I’ve been drawing again, late into the night, when the world is hushed and my heart is at its loudest. My pencils scratch against the paper, a symphony of secrets and longing. I’ve sketched you, Anonymous, though we’ve never met. Your face is a blur, a placeholder for the one who might finally understand me. I imagine your eyes, piercing through the veil of my insecurities, seeing the real me beneath the façade. It’s a dangerous dream, one that could shatter me into a million pieces if it doesn’t come true. Yet, I hold onto it, this fragile thread of hope that someday, someone will hear my whispers in the dark and respond with a gentle touch, a reassuring whisper, ‘I see you, Cara. I see all of you.’

In these midnight hours, when the world is paused and I’m left with only my thoughts, I realize how desperately I crave connection.

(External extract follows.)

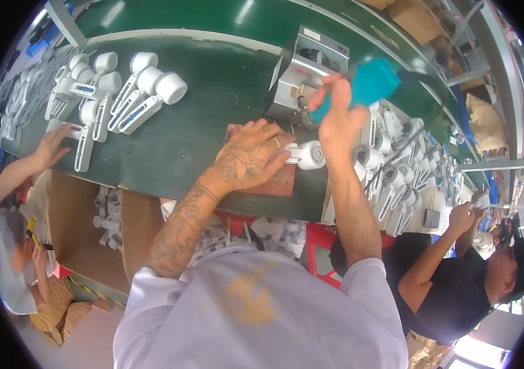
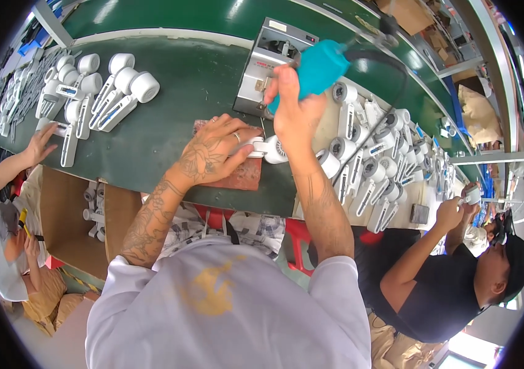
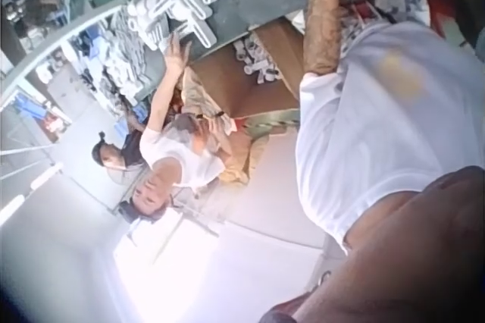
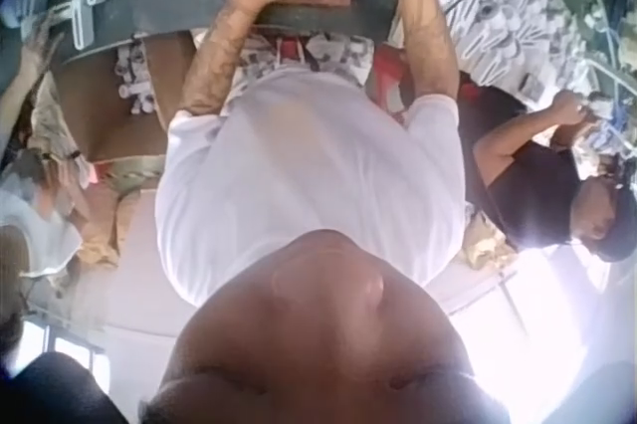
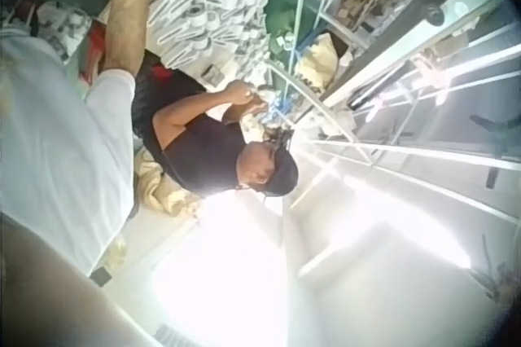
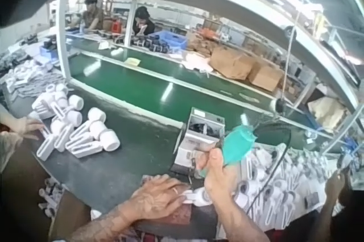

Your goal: The person assembles small plastic devices by fitting components together by hand and fastening them using an electric screwdriver, then placing the assembled units onto the workbench.

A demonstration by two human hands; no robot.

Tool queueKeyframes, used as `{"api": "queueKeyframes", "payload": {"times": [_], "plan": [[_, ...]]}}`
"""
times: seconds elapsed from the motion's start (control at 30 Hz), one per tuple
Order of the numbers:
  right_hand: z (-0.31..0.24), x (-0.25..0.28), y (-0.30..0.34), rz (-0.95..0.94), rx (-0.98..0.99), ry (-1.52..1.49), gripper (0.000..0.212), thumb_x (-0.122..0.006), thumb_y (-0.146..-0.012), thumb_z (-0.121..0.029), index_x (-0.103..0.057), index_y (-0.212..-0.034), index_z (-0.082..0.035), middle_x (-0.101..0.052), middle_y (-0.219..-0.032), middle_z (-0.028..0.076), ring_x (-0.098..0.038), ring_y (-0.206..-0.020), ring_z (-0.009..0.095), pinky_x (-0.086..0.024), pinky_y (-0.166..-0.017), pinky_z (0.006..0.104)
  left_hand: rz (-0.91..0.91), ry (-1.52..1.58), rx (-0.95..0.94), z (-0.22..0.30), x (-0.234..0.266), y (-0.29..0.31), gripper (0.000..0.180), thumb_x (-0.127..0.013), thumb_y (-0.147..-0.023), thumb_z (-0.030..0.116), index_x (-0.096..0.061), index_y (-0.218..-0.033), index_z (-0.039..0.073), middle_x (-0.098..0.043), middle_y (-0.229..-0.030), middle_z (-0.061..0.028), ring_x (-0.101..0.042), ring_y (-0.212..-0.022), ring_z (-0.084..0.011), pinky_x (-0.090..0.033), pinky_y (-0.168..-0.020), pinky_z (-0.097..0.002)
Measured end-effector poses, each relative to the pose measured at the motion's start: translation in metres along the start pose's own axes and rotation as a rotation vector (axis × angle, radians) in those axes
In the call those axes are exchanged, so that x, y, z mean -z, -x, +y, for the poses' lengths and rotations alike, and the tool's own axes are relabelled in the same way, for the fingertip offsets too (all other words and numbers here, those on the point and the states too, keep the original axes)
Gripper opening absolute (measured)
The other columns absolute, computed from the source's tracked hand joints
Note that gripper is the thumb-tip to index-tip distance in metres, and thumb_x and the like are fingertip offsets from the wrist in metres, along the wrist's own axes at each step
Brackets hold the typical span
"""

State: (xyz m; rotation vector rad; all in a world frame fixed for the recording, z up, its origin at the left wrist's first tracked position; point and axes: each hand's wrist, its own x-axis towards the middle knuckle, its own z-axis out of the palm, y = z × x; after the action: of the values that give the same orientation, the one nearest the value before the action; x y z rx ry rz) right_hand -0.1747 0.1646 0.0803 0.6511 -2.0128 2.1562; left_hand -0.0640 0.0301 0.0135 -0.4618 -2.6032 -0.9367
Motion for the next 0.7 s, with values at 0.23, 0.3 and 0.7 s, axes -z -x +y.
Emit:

Not just any connection, but one that delves into the depths of my soul, into the heart of my darkness. It’s a terrifying prospect, laying myself bare for the possibility of rejection or, worse, indifference. But the alternative—continuing to suffocate under the weight of my unspoken desires—is unbearable. So, I’ll keep whispering into the void, hoping against hope that someday, somehow, you’ll hear me, Anonymous, and respond with the acceptance I so desperately crave. Until then, I’ll keep my pencils sharp, my heart open, and my whispers loud, even in the silence of the night.